[Problem to work on] When you spot the word "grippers" in a line of the data below, copy that line.

--- Collected data ---

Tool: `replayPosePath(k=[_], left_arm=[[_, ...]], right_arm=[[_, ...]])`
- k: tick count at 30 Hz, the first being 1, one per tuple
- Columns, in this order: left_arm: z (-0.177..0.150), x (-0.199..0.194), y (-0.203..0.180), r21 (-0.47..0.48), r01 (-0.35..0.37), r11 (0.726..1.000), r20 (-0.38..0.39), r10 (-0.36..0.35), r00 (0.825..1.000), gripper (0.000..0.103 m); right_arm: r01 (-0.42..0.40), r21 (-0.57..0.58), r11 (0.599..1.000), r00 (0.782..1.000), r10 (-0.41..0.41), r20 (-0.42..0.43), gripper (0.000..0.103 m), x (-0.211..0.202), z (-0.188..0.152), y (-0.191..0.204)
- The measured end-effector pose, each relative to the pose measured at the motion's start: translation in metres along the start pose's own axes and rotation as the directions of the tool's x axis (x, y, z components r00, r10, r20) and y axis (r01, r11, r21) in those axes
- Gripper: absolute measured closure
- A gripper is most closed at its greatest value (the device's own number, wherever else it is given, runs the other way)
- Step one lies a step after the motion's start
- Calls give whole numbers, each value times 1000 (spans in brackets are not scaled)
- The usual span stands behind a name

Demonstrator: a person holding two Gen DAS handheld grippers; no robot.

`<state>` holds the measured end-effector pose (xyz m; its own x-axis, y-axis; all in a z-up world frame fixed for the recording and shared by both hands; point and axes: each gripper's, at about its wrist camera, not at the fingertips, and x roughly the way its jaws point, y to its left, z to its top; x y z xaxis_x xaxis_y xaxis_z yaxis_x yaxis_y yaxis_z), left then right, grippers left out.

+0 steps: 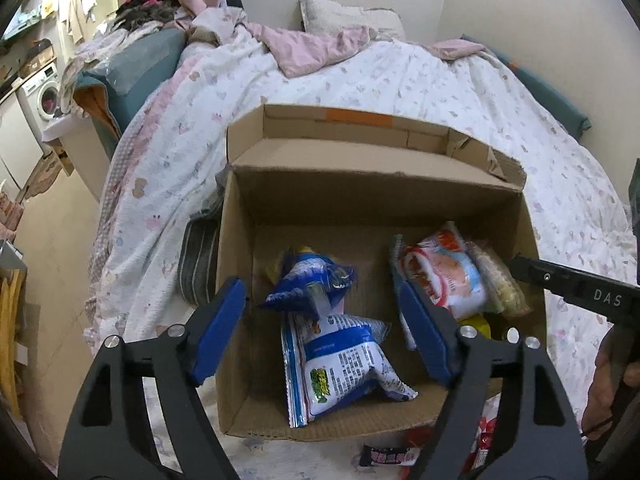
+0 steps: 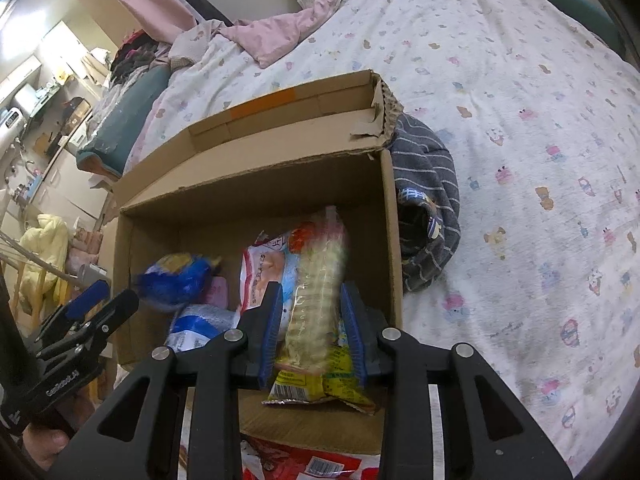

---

[Expected answer]
Demonstrator: a person holding two Gen DAS handheld grippers; no robot.
`<state>` holds the measured end-effector pose (xyz m; its own x-axis, y-axis; all in a z-up world frame fixed for the recording and shared by both hands; point and axes: each gripper's, at about its wrist camera, not at the fingertips, and x roughly the way its jaws point, y to its left, z to its top; x y z xaxis_x xaxis_y xaxis_z yaxis_x yaxis_y yaxis_z), left then right, grippers left out.

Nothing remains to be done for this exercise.